October 7, 2010

Justice Scalia upholds health care reform bill

But DE Senate candidate still opposed to "individual man date"
[In Gonzalez v.] Raich, the Supreme Court sustained Congress's power to impose obligations on individuals who claimed not to participate in interstate commerce, because those obligations were components of broad schemes regulating interstate commerce.
Translation: Just because you claim not to participate in interstate commerce doesn't mean that you don't, according to Scalia/Raich.

Thomas More Law Center v.

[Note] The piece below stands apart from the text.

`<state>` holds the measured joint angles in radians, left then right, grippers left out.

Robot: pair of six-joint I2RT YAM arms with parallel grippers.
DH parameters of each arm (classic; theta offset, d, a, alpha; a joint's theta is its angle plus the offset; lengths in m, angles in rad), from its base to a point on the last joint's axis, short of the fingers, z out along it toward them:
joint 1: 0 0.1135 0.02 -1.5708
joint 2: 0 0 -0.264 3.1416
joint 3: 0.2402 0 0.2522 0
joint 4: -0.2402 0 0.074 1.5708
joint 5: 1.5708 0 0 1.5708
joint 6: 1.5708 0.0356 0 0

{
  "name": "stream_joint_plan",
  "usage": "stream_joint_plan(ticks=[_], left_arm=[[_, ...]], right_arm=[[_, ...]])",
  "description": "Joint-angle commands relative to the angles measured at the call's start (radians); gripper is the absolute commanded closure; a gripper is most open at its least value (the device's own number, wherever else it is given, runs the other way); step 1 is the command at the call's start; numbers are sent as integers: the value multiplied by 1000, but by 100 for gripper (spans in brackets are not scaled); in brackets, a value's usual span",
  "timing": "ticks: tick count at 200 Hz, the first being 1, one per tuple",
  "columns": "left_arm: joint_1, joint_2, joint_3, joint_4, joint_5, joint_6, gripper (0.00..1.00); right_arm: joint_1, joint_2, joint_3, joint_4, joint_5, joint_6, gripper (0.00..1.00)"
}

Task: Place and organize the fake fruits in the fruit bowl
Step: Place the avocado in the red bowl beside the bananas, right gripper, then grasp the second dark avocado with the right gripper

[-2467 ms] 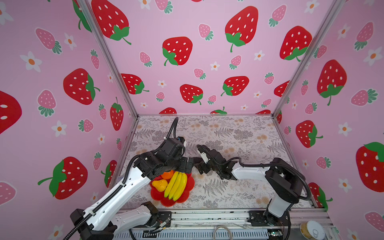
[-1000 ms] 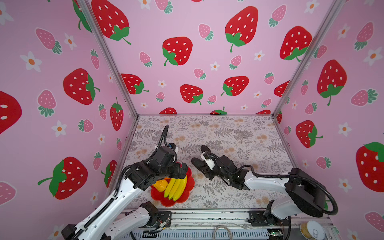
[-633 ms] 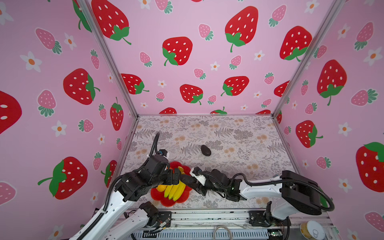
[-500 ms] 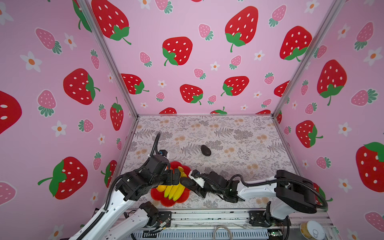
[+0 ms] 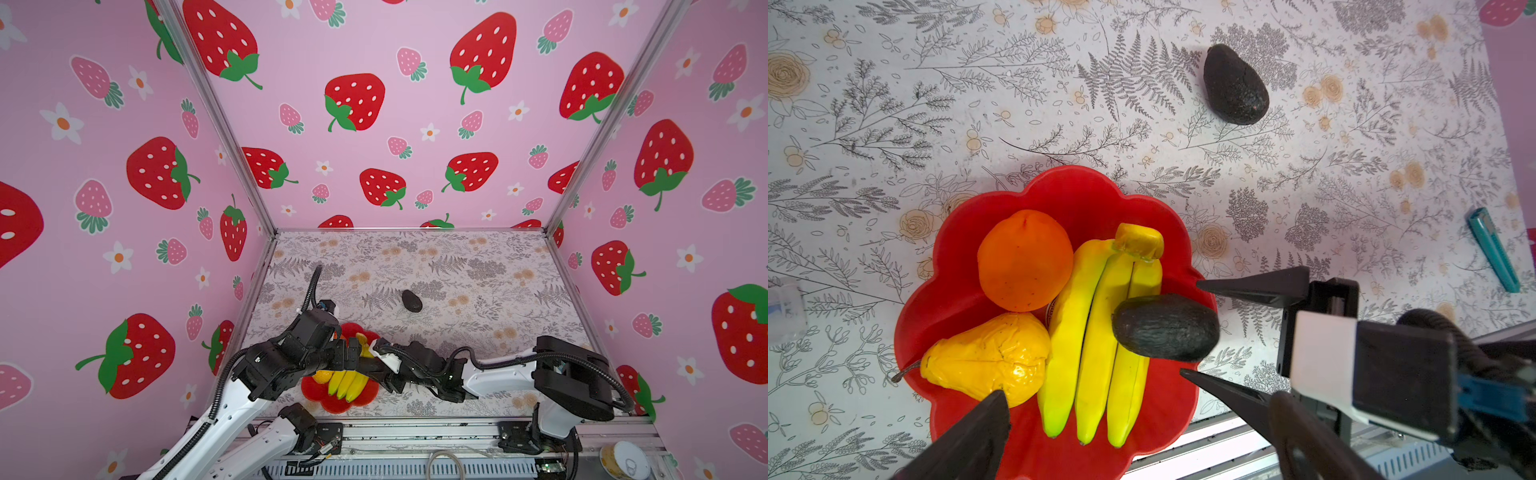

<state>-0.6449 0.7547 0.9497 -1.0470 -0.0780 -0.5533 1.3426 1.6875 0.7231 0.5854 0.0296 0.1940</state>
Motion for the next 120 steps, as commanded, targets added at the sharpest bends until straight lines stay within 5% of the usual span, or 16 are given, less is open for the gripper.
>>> stream_joint_plan(ticks=[1, 48, 90, 120], left_arm=[[4, 1, 32, -5, -6, 3, 1], [4, 27, 57, 44, 20, 27, 1], [-2, 121, 27, 316, 195, 52, 1], [-12, 263, 77, 386, 102, 77, 1]], right_arm=[[4, -24, 14, -32, 43, -24, 23], [-57, -135, -25, -42, 76, -41, 12], [-281, -185, -35, -58, 69, 34, 8], [-407, -69, 48, -124, 50, 26, 8]])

Obama (.pdf; 20 pgs.)

2 comments:

sofa said...

Silly activist judge...

By this ruling every action or inaction would fall under the control of fed.gov. Or do we call it 'Big Brother' now?

"All laws repugnant to the Constitution are Null and Void".

This embarassing and willful activism by a judge will be overturned.

Or - There is no Constitution, and the enumerated powers get renegotiated again, for clarity sake.

illusory tenant said...

It's not activism. Quite the opposite. From a district court's perspective, the prior holdings of the Supreme Court take precedent over how you or I (or the district court judge, for that matter) might read the Constitution on its face, and never mind what any life-appointed black-robed elites have had to say about it in the meantime.

That is, even if those Supreme Court holdings are wrong, the district court still has to follow them (although it could also be said that the district court was following the holdings wrong, which will likely be the eventual disposition in this case).